Daß sie aber so spät nach Südafrika kamen, kommt mir spanisch vor. Dann
muß die Ethnogenese der Khoi erst zu diesem Zeitpunkt erfolgt sein.
Und:
Ich stehe allerdings immer noch unter Schock Ihrer Mail vom 28. März (Die Somalier in Südafrika). Das ist eine echte Sensation. Die gesamte Ur- und Frühgeschichte Südafrikas muß jetzt neu geschrieben werden. Um Ihnen zu verdeutlichen, was ich meine, habe ich Ihnen mal eine Schrift herausgesucht, in welcher Peter Rohrbacher vom Institut für Sozialanthropologie der Österr. Akademie der Wissenschaften noch 2017 versucht, den Einfluß von Somalis auf die Ethnogenese der Khoikhoi (Hottentotten) zu leugnen.
Hier unter (3).
Es ist also wieder einmal von „Fiktion“ die Rede, eine Fiktion, die jetzt in einem ganz anderen Licht erscheint. Dort lesen wir auf Seite 258 etwas über „Hamitische Hottentotten als Fiktion von Interdisziplinarität“, was ganz klar eine Ablehnung des somalischen Einflusses auf die Herausbildung der Khoi beedeutet. (Die Somalier zählen als Kuschiten zu den Hamiten). Geisteswissenschaften und Naturwissenschaften kommen wieder einmal zu unterschiedlichen Ergebnissen und sind unfähig, sich abzustimmen. Die neuen genetische Erkenntnisse bezüglich der Khoi stellen also eine echte Sensation dar, denn sie bestätigen in großen Teilen das, was vor über 100 Jahren in der Ethnologie schon einmal als Lehrmeinung galt, aber nach 1945 bis zum heutigen Tag mit den Mitteln der Dekonstruktion und Ideologiekritik hartnäckig bestritten worden ist. (...) Inzwischen habe ich herausgefunden, daß die Einwanderung der Somalis vor etwa 2000 Jahren begonnen haben soll.

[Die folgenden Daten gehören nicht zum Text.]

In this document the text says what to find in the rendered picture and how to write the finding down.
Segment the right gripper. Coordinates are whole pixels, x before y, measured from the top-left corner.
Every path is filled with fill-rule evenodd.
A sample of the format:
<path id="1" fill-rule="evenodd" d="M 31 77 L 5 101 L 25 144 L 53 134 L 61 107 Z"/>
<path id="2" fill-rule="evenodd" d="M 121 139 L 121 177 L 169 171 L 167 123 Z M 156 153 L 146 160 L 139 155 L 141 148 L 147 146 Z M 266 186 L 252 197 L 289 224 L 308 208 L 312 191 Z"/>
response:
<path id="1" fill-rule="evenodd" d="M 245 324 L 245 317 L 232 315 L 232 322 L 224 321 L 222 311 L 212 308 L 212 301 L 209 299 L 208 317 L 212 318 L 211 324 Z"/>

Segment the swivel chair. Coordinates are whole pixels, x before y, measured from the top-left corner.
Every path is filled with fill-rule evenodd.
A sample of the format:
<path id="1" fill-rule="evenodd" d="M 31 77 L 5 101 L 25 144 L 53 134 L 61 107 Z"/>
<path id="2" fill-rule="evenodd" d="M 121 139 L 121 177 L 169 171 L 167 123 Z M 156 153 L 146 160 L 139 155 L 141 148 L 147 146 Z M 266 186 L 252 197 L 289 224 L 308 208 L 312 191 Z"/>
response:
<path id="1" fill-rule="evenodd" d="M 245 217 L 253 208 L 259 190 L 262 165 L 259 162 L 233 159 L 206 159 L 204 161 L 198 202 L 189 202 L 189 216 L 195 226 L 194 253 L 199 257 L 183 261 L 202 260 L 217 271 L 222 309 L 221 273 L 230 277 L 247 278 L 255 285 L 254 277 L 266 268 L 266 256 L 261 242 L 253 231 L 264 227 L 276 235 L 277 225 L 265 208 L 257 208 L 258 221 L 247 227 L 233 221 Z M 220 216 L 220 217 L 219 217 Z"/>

Es erfolgt Verweis auf (4). - Zumindest nach Wikipedia (Wiki) scheinen die Vorstellungen rund um eine "Hamiten-Theorie" auch noch in der Wissenschaft der ersten Hälfte des 20. Jahrhunderts vergleichsweise wechselhaft und unzusammenhängend gewesen sein. Man möchte also auf den ersten Blick am ehesten sagen, daß die neuen Forschungen ganz grob "Aspekte" bestätigen, die im Zusammenhang mit früheren Hamiten-Theorien eine Rolle spielten.
Es dürfte doch zum Beispiel wesentlich sein festzustellen, daß die Ureinwohner Südafrikas nicht etwa deshalb helle Haut hätten, weil sie sich mit "Hamiten", bzw. Somaliern vermischt haben. Denn unvermischte südafrikanische Ureinwohner weisen ja auch helle Haut auf. Ihre Sprachen werden auch weiterhin an der untersten Verzweigung des menschlichen Sprachstammbaums stehen. Aber es wird gefragt werden müssen, was an diesen Sprachen auf Einflüsse der Somalier zurück geführt werden könnte.
[16.6.21] Der letzte Hinweis im gebrachten Zitat wird erhärtet durch eine neue Studie, nach der es schon vor 2000 Jahren domestizierte Schafe in Südafrika gegeben hat (5).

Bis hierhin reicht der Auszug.